BRIEF -
Only one span of the listing below is wanted: the lines from the one with "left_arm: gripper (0" through the one with "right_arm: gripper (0", reproduced exactly, both ends kept.

PROVIDED ENTRIES -
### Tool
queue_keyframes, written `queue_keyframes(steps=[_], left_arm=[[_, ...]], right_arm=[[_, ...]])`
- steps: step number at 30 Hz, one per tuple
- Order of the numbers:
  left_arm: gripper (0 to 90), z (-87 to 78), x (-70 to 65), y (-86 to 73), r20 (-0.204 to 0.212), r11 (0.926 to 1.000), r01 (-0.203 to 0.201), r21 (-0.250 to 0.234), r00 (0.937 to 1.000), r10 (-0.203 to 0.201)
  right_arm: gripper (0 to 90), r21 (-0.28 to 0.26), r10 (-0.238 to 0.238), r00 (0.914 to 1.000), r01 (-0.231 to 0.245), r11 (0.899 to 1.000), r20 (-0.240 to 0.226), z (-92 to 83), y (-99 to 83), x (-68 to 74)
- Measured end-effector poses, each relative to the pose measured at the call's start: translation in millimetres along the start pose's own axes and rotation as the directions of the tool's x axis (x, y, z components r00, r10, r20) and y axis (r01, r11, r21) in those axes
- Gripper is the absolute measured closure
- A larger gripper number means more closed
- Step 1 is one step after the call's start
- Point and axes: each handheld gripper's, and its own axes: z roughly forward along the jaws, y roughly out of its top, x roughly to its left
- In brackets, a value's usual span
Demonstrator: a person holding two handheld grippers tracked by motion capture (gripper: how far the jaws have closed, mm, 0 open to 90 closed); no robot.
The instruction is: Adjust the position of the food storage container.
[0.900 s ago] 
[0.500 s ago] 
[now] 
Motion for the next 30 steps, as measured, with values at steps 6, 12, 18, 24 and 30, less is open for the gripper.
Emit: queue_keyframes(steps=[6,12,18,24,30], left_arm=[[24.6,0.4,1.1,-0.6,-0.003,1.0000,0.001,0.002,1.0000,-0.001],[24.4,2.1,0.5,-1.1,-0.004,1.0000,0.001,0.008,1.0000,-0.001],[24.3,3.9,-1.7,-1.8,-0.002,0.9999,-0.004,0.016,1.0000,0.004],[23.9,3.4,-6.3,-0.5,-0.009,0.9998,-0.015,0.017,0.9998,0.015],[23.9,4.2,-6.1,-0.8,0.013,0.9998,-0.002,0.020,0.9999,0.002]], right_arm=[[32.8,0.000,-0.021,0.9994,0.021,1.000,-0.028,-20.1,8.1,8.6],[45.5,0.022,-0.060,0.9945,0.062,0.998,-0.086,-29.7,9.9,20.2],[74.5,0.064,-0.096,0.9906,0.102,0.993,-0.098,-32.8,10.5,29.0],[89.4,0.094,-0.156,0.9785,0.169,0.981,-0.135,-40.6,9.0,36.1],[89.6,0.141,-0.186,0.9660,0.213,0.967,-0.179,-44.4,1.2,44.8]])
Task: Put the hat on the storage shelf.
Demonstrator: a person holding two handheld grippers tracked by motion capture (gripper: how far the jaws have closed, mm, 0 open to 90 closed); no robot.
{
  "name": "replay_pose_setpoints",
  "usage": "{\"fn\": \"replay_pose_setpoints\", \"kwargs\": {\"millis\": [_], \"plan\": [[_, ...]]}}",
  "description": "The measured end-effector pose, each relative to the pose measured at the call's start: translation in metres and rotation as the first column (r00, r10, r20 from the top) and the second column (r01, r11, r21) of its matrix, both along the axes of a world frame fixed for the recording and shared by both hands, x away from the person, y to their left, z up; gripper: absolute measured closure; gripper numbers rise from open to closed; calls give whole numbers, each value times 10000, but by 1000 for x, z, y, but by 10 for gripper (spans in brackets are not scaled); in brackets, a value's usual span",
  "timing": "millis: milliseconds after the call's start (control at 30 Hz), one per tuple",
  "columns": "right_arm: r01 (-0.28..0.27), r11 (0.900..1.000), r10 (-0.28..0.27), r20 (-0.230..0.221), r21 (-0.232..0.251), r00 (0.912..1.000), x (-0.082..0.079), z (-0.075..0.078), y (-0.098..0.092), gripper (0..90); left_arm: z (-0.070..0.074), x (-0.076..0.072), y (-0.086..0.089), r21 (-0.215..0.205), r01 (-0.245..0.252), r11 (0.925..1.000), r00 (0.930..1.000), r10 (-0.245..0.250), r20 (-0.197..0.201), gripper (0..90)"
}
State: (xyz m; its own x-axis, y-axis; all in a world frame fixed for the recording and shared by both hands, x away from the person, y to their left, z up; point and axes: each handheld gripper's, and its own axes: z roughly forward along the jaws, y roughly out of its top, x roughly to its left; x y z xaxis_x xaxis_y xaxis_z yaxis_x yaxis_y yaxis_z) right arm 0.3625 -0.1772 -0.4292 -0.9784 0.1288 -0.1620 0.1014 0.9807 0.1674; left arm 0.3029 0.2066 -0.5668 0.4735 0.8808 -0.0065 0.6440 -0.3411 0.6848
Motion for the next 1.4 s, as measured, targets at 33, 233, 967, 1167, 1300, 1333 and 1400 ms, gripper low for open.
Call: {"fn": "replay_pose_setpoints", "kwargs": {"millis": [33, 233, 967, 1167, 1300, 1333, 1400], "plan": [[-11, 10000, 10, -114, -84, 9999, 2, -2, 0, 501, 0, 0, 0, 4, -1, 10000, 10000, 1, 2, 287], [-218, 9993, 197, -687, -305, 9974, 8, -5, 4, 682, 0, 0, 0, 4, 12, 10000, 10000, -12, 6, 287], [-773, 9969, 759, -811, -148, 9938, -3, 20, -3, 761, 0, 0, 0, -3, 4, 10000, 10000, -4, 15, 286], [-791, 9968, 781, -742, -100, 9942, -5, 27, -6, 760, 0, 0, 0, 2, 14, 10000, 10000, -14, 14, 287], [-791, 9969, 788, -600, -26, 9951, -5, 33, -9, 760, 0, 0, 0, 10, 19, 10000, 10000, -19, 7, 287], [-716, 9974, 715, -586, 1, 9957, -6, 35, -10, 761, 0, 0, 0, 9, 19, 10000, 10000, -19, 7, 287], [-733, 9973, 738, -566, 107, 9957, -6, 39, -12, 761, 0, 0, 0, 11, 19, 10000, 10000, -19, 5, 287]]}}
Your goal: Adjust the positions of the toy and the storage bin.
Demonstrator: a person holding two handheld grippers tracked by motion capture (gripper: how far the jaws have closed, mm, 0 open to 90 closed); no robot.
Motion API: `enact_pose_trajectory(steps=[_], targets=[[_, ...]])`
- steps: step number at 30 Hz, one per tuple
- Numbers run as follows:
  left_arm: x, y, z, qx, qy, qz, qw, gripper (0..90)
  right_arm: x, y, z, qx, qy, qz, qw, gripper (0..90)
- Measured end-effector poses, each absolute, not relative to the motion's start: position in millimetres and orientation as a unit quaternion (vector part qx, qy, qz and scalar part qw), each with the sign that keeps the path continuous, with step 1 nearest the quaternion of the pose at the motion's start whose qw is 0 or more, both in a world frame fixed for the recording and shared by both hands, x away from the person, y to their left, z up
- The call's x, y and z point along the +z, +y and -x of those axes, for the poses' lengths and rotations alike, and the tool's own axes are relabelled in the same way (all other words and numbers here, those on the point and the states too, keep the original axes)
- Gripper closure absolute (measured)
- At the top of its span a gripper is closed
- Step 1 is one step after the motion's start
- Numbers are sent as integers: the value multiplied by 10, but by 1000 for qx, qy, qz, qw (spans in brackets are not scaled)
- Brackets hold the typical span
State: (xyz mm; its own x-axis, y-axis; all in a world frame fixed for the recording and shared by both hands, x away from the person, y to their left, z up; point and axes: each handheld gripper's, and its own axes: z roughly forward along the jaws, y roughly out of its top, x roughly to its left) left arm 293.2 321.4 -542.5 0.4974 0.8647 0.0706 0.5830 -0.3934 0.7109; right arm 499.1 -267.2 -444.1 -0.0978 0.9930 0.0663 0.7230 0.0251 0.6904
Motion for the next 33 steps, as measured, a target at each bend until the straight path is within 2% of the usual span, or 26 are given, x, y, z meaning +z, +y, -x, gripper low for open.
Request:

ANSWER TO THIS TASK -
  left_arm: gripper (0 to 90), z (-87 to 78), x (-70 to 65), y (-86 to 73), r20 (-0.204 to 0.212), r11 (0.926 to 1.000), r01 (-0.203 to 0.201), r21 (-0.250 to 0.234), r00 (0.937 to 1.000), r10 (-0.203 to 0.201)
  right_arm: gripper (0 to 90), r21 (-0.28 to 0.26), r10 (-0.238 to 0.238), r00 (0.914 to 1.000), r01 (-0.231 to 0.245), r11 (0.899 to 1.000), r20 (-0.240 to 0.226), z (-92 to 83), y (-99 to 83), x (-68 to 74)

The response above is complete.